Nicht zu unterschätzen ist laut Stellungnahme der Wirtschaftskammer, die von Präsident Christoph Leitl (ÖVP) gezeichnet ist, auch ein verteilungspolitisches Phänomen: Künftig werden noch mehr Berufstätige weniger bis gar nichts ins System einzahlen; womit die effektiven Beitragszahler
„be- statt entlastet“ werden würden. Wobei im Entwurf selbst keine Beitragserhöhung vorgesehen ist; der Beitragsentfall soll vielmehr übers Bundesbudget oder Steuereinnahmen ausgeglichen werden. JOH

Beitragssenkung der Arbeitslosenversicherung

Ab Juli 2018 sollen die Dienstnehmerbeiträge zur Arbeitslosenversicherung (ALV) für Geringverdiener sinken. Laut Gesetzesentwurf werden die Werte der monatlichen Bruttoeinkommen für den bereits reduzierten ALV-Beitrag wie folgt angepasst werden:

Wer bis zu 1648 Euro brutto pro Monat verdient, muss künftig keinen Beitrag zur ALV zahlen. Diese Grenze liegt derzeit bei 1381 Euro.

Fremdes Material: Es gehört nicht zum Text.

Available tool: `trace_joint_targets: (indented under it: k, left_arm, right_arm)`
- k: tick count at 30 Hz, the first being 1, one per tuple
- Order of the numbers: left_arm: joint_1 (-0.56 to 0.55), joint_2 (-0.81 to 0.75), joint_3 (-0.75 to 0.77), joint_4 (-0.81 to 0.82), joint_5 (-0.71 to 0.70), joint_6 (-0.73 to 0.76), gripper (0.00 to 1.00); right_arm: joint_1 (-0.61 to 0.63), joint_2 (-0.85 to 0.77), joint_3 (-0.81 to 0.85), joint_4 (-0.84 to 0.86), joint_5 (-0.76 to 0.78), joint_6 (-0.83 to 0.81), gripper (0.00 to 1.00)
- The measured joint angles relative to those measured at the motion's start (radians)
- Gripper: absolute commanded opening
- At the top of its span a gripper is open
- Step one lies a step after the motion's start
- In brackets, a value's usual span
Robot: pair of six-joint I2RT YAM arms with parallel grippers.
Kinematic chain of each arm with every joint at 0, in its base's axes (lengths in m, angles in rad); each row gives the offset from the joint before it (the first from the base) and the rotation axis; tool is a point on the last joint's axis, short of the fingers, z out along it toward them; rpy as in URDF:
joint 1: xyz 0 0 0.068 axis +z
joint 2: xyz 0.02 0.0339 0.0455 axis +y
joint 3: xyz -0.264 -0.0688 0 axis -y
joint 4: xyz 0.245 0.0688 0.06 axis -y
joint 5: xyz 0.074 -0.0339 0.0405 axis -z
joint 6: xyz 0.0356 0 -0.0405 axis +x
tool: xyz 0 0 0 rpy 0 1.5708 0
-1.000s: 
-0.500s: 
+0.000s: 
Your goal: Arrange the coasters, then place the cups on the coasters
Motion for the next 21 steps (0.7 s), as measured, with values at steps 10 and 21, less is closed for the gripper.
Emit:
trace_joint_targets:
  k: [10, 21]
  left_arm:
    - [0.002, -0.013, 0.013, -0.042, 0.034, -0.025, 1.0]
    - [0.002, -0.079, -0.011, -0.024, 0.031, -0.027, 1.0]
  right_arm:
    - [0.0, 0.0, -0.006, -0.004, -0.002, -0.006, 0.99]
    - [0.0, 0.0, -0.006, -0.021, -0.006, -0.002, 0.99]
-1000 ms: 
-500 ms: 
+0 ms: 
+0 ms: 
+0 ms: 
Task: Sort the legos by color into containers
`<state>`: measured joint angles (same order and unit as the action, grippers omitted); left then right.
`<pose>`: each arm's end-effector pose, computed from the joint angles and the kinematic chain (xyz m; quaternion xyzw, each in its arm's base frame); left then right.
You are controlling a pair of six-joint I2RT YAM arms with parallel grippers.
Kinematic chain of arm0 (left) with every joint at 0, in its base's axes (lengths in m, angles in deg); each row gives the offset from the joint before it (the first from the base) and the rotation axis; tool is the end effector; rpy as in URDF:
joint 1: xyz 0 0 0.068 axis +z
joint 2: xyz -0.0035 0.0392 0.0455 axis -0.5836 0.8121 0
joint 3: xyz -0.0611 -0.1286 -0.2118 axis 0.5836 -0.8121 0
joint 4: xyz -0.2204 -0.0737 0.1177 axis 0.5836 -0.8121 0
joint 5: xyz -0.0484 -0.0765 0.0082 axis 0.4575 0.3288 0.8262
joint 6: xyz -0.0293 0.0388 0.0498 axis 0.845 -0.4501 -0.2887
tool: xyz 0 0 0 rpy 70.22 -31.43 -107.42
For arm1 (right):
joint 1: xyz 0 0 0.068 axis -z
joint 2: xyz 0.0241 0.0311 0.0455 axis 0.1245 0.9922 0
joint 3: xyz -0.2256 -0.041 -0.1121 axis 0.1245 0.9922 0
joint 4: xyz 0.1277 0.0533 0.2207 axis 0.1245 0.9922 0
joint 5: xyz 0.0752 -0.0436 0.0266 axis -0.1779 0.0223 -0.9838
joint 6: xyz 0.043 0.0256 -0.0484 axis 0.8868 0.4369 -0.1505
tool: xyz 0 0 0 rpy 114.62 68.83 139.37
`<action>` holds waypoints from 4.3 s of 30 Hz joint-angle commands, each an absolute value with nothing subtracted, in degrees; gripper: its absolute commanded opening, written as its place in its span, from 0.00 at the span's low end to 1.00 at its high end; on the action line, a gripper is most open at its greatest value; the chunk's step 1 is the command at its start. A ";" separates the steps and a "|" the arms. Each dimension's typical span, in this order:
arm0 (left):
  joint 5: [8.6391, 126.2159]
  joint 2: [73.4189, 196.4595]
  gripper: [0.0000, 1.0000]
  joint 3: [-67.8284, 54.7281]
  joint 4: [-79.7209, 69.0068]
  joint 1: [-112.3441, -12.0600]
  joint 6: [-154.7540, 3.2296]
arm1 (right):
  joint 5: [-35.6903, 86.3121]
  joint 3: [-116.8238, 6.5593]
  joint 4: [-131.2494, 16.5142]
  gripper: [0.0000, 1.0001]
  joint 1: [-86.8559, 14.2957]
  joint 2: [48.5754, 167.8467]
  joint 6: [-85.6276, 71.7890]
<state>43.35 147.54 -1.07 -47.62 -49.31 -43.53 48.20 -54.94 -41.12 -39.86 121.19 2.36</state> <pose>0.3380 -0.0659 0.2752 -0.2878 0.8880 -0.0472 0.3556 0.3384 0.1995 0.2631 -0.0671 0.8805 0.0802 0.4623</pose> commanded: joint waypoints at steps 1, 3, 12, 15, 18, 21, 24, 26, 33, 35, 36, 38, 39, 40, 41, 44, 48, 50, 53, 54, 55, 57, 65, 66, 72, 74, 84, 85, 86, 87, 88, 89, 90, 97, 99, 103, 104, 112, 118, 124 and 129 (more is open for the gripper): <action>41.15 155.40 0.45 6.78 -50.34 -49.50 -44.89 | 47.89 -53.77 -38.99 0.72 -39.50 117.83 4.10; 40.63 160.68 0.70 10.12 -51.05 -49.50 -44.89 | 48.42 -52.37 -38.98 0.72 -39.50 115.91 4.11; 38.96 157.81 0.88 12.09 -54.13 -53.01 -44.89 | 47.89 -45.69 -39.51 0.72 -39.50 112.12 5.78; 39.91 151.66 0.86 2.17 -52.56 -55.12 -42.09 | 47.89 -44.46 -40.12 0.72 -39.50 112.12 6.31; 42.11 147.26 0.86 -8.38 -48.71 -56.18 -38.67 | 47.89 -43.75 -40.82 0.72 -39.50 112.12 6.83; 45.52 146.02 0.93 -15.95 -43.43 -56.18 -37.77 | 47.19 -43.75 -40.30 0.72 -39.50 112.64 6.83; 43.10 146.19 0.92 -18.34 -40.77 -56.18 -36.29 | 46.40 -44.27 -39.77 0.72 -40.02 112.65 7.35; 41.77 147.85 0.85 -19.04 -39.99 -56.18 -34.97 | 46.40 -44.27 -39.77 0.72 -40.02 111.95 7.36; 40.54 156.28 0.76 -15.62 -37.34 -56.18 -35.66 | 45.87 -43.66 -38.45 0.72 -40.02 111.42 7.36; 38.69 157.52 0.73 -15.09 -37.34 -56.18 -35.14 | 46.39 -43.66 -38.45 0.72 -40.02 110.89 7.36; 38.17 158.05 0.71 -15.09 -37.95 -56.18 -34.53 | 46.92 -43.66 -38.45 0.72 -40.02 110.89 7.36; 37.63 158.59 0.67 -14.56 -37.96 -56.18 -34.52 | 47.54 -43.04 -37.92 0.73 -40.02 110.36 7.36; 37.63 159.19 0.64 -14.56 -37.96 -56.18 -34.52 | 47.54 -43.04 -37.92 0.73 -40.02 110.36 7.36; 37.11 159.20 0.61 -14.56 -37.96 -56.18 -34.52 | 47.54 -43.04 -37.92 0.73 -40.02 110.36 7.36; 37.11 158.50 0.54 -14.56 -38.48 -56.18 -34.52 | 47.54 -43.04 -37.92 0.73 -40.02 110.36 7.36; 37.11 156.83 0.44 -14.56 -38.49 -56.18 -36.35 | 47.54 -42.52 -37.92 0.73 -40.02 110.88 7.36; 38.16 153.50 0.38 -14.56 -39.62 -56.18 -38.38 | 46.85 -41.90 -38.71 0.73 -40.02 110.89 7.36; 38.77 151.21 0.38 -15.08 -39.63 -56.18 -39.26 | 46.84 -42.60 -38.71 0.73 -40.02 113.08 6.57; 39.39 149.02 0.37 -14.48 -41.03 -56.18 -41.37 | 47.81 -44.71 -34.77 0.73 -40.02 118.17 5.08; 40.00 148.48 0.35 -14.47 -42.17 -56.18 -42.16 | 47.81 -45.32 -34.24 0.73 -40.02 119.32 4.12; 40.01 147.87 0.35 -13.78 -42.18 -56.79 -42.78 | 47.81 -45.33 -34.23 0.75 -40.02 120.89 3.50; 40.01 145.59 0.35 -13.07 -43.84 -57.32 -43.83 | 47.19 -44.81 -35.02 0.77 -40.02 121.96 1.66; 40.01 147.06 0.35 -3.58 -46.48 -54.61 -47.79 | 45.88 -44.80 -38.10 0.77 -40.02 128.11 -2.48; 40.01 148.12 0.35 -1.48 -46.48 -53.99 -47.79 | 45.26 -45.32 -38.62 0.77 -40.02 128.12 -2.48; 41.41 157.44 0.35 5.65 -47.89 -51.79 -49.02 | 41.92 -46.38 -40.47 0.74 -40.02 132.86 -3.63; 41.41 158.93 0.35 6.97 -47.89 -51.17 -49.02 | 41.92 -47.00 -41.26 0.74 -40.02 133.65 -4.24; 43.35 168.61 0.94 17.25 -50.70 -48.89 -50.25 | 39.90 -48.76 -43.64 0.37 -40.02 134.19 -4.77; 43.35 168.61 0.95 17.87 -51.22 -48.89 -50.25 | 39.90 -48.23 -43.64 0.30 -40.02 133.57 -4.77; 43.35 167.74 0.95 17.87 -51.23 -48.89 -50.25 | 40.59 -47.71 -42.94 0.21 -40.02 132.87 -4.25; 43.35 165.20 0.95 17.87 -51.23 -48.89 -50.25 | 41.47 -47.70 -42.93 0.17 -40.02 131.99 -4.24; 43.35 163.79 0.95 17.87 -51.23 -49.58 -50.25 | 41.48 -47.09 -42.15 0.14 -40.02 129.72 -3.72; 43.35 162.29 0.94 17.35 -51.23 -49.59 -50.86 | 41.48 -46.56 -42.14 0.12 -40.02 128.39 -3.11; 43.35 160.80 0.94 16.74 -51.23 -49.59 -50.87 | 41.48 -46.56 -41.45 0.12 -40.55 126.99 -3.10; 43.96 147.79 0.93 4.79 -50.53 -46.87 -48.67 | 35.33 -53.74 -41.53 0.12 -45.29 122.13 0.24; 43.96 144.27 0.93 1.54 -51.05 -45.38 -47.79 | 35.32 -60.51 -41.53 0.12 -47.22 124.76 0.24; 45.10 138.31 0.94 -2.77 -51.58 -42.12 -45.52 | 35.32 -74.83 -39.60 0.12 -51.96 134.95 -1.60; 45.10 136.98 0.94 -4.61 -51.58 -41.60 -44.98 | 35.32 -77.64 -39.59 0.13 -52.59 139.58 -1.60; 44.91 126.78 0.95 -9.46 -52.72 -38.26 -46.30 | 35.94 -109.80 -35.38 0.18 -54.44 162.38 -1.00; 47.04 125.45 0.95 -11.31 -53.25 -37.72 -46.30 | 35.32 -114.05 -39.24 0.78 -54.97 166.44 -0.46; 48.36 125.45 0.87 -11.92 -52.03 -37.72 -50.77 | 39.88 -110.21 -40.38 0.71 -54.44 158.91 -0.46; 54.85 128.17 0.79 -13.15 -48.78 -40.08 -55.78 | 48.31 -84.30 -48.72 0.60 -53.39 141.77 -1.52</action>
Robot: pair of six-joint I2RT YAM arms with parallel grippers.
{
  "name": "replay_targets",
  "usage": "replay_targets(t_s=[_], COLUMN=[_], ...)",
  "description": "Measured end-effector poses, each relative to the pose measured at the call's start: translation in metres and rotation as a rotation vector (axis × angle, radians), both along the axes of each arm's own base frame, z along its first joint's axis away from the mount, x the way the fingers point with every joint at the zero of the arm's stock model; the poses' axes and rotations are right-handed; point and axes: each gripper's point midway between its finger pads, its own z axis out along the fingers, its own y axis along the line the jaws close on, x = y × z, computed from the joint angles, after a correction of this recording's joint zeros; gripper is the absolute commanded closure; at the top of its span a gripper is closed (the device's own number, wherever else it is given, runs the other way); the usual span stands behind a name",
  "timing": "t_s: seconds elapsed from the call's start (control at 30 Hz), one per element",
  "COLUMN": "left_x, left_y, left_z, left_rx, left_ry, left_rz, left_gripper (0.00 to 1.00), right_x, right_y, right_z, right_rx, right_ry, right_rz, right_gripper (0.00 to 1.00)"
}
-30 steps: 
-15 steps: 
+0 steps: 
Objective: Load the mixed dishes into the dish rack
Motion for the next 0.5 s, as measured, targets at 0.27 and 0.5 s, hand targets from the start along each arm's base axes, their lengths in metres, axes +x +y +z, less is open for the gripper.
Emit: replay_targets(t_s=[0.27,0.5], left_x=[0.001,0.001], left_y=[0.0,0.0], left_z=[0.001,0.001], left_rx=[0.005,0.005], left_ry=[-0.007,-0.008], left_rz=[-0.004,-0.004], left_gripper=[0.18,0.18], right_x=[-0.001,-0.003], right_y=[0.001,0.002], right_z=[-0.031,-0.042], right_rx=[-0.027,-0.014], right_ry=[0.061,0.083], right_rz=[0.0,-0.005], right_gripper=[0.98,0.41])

Personen mit monatlich über 1648 bis 1798 Euro brutto führen ein Prozent für den Arbeitslosenversicherungsbeitrag ab. Derzeit gilt das bei einem Verdienst zwischen 1381 bis 1506 Euro.

Wer ein Monatsbrutto von über 1798 bis 1948 Euro erhält, hat zwei Prozent in die Arbeitslosenversicherung zu bezahlen. Noch liegt diese Grenze bei 1506 bis 1696 Euro.

Drei Prozent ALV-Beitrag gelten künftig für alle, die mehr als 1948 Euro brutto pro Monat verdienen (derzeit: 1696 Euro).

Laut Bundesregierung kostet die Maßnahme pro Jahr 140 Millionen Euro. Im Jahresschnitt sollen 450.000 Menschen profitieren und pro Kopf die Entlastung durchschnittlich 311 Euro jährlich betragen. Am Dienstgeberbeitrag ändert sich nichts.